• EXERCISE PROMPT
Nothing below is to be printed except the lines between the line holding "3-D boxes of" and the line holding "arm link at (97, 220): (113, 228, 161)", inclusive, each exactly as it appears.
Segment Open
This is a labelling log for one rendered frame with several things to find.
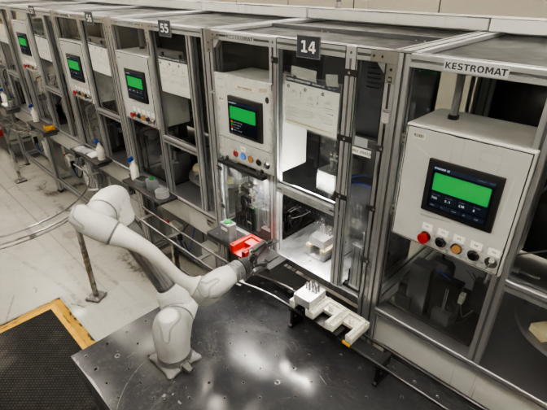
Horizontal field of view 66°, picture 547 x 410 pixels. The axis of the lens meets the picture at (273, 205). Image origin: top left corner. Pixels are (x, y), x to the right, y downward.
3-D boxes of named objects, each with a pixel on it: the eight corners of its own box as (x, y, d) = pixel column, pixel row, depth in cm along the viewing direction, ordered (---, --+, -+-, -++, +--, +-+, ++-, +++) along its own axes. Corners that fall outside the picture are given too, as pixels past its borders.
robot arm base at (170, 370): (174, 387, 183) (172, 378, 181) (147, 359, 197) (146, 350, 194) (207, 363, 195) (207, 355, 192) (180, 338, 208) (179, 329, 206)
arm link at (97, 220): (113, 228, 161) (125, 210, 172) (67, 207, 157) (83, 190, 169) (102, 251, 166) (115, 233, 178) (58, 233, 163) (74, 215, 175)
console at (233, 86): (216, 156, 236) (209, 71, 214) (253, 143, 254) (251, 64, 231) (268, 177, 210) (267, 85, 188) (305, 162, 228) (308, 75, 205)
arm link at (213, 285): (227, 259, 179) (217, 270, 189) (198, 275, 169) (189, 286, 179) (242, 280, 177) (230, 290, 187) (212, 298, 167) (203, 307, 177)
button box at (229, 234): (220, 238, 245) (219, 221, 239) (230, 233, 249) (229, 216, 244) (229, 244, 240) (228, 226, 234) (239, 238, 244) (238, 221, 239)
Segment Closed
• RESPONSE AREA
3-D boxes of named objects, each with a pixel on it: the eight corners of its own box as (x, y, d) = pixel column, pixel row, depth in cm along the viewing direction, ordered (---, --+, -+-, -++, +--, +-+, ++-, +++) along its own axes. Corners that fall outside the picture are given too, as pixels past its borders.
robot arm base at (170, 370): (174, 387, 183) (172, 378, 181) (147, 359, 197) (146, 350, 194) (207, 363, 195) (207, 355, 192) (180, 338, 208) (179, 329, 206)
arm link at (97, 220): (113, 228, 161) (125, 210, 172) (67, 207, 157) (83, 190, 169) (102, 251, 166) (115, 233, 178) (58, 233, 163) (74, 215, 175)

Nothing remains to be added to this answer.